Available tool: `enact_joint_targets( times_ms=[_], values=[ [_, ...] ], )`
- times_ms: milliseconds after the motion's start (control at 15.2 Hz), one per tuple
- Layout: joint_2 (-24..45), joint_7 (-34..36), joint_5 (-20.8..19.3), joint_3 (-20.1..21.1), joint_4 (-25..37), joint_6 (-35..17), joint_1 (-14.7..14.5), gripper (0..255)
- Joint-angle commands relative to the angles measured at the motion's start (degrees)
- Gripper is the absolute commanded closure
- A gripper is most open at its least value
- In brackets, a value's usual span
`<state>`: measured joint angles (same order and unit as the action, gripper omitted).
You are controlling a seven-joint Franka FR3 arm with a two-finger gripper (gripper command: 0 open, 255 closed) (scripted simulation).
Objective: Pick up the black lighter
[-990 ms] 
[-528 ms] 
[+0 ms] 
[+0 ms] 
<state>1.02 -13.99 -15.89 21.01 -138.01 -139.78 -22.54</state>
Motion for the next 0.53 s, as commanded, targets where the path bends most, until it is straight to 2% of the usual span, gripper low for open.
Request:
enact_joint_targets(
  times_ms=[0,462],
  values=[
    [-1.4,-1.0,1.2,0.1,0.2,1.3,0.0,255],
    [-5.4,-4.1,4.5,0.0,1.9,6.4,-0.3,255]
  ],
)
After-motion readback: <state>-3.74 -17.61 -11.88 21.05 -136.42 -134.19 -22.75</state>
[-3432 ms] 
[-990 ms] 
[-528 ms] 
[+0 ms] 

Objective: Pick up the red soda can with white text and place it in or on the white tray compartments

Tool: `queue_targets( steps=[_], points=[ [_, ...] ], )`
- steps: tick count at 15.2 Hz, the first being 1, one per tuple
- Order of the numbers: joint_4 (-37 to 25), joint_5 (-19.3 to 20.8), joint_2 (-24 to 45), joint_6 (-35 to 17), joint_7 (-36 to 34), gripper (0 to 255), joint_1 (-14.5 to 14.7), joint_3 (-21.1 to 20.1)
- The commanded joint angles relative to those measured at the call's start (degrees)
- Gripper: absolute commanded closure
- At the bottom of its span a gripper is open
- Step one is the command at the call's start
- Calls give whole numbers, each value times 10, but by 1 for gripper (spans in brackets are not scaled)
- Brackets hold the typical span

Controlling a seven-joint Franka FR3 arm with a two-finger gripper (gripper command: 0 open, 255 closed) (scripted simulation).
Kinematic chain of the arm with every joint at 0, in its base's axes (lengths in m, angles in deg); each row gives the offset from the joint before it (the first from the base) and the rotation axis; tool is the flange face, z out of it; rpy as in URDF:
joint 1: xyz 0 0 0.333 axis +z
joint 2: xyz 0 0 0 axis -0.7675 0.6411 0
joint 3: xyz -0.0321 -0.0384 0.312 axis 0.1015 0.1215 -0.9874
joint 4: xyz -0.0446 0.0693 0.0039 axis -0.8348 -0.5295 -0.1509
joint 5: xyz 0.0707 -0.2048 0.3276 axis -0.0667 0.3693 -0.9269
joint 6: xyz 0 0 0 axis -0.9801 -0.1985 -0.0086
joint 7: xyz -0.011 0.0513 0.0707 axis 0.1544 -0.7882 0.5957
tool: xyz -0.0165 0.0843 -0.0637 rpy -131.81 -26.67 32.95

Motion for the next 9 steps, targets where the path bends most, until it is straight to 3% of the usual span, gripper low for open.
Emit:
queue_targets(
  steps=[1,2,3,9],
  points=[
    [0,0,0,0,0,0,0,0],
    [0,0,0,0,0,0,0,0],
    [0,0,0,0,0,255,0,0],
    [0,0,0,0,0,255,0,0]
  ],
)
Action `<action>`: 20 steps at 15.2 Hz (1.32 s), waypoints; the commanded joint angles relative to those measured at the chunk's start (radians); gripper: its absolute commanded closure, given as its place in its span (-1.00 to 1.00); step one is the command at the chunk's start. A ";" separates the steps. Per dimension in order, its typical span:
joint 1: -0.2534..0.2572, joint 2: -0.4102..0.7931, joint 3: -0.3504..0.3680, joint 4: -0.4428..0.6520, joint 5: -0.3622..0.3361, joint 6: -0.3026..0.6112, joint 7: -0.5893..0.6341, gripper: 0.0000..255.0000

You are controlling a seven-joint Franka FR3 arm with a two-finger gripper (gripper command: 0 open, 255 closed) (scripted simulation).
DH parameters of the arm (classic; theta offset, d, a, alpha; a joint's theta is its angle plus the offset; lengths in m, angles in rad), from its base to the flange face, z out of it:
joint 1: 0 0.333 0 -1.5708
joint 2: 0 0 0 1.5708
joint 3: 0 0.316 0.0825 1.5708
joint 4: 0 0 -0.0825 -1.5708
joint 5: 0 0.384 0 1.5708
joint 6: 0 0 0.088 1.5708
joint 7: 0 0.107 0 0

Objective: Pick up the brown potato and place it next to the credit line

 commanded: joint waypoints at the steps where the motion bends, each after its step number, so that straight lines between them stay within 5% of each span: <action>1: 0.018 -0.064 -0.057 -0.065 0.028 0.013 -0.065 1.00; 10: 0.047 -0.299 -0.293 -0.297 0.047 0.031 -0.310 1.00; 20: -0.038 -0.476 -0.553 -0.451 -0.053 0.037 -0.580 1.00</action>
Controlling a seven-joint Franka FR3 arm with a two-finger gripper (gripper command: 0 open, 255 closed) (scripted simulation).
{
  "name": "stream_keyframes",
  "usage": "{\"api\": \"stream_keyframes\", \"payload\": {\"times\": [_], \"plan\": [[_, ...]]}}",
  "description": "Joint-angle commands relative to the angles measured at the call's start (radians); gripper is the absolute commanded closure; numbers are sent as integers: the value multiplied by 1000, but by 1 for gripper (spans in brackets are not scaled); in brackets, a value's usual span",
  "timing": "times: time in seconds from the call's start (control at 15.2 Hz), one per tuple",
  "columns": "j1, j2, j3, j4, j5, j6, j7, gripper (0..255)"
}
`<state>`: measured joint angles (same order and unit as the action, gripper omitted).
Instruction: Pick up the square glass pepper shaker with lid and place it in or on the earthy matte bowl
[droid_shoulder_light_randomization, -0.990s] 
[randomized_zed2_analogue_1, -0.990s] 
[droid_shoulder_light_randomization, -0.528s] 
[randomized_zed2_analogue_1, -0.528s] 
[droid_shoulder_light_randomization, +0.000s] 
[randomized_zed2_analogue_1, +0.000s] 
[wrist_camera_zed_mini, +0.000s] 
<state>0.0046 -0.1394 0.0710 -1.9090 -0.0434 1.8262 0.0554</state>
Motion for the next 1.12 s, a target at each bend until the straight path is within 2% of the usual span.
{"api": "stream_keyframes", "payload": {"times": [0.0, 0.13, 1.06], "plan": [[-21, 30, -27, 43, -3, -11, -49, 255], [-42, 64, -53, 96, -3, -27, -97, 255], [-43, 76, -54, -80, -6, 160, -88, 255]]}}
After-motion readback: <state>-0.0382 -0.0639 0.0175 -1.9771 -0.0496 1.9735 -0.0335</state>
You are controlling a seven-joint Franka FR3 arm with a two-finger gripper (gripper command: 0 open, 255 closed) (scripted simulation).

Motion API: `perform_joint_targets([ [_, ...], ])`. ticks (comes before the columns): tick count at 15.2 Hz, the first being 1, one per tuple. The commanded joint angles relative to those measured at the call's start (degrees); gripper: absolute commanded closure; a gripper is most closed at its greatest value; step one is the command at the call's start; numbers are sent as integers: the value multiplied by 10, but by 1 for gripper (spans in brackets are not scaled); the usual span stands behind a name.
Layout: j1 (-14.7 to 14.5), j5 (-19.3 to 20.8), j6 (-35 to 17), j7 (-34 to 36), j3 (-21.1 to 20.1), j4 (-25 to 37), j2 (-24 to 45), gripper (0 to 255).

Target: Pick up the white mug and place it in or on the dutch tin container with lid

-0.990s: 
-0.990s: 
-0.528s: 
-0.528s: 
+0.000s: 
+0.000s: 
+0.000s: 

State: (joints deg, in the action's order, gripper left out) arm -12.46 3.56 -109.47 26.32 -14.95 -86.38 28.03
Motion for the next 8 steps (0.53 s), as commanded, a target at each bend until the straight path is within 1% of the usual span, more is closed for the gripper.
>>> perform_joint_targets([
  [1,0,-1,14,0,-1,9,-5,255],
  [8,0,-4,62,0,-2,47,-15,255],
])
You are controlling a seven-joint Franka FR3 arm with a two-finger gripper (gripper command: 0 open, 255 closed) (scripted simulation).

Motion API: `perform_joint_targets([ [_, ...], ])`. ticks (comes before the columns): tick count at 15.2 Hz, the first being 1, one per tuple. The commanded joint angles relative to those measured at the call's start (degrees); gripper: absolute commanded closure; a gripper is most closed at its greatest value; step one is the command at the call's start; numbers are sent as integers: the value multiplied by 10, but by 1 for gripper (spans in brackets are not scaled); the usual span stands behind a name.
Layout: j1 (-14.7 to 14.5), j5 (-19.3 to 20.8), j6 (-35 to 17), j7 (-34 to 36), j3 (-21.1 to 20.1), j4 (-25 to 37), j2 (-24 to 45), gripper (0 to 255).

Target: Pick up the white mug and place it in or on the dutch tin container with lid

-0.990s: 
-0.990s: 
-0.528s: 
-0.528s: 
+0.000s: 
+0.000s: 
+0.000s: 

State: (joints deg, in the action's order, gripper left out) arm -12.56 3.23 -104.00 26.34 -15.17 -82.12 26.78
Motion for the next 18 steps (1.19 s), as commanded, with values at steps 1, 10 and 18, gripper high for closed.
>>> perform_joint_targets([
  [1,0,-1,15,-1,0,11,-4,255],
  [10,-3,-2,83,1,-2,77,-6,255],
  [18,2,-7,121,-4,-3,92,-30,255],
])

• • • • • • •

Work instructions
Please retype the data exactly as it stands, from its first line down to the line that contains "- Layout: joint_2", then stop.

Answer
Available tool: `enact_joint_targets( times_ms=[_], values=[ [_, ...] ], )`
- times_ms: milliseconds after the motion's start (control at 15.2 Hz), one per tuple
- Layout: joint_2 (-24..45), joint_7 (-34..36), joint_5 (-20.8..19.3), joint_3 (-20.1..21.1), joint_4 (-25..37), joint_6 (-35..17), joint_1 (-14.7..14.5), gripper (0..255)

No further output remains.